------ SUPPLIED INFORMATION ------

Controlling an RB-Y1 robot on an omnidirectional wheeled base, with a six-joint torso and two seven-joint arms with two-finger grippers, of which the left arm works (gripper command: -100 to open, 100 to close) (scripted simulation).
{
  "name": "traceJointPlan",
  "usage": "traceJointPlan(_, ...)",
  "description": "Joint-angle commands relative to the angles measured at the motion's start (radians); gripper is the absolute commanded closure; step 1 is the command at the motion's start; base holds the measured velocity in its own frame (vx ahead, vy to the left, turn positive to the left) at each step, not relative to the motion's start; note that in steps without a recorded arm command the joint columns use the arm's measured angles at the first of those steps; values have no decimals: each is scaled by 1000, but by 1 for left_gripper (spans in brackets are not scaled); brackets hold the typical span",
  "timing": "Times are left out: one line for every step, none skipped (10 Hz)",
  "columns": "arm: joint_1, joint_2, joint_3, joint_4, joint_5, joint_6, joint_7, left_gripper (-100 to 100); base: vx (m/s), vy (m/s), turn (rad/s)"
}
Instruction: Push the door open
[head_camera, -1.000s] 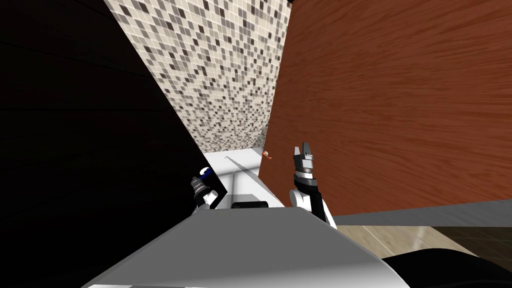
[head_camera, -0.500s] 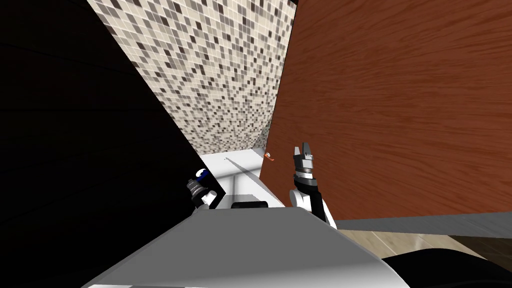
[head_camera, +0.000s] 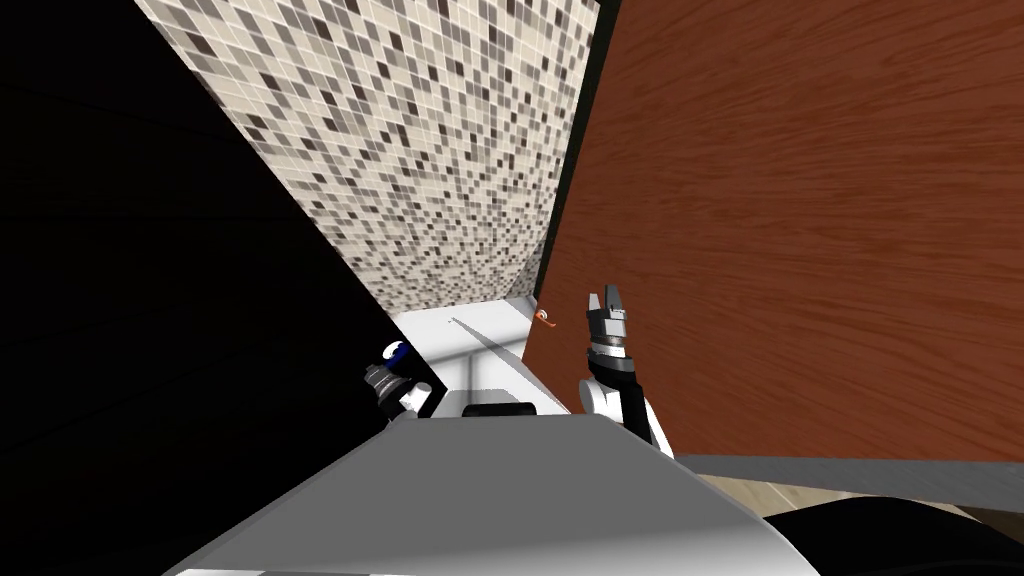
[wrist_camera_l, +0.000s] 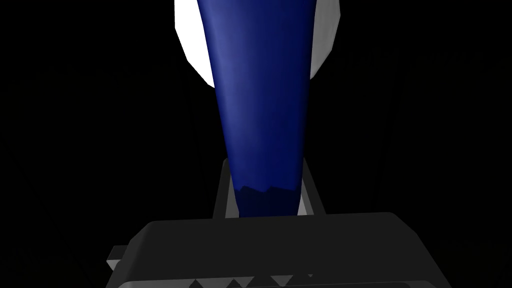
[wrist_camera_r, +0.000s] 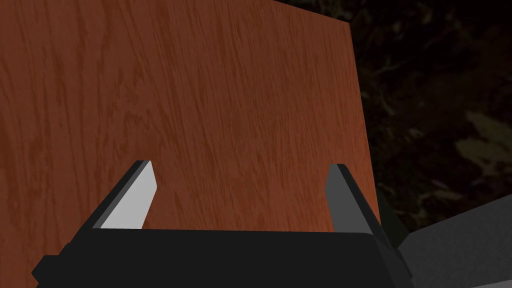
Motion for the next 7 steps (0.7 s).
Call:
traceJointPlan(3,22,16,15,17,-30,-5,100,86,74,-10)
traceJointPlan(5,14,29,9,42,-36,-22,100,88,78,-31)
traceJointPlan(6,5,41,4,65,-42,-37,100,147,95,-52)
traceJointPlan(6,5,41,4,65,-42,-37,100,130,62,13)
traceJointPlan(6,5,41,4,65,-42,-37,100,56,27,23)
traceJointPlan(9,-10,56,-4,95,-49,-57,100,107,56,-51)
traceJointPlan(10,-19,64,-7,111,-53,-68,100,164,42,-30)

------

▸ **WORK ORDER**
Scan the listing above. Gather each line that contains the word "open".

▸ **SOLUTION BELOW**
Controlling an RB-Y1 robot on an omnidirectional wheeled base, with a six-joint torso and two seven-joint arms with two-finger grippers, of which the left arm works (gripper command: -100 to open, 100 to close) (scripted simulation).
Instruction: Push the door open

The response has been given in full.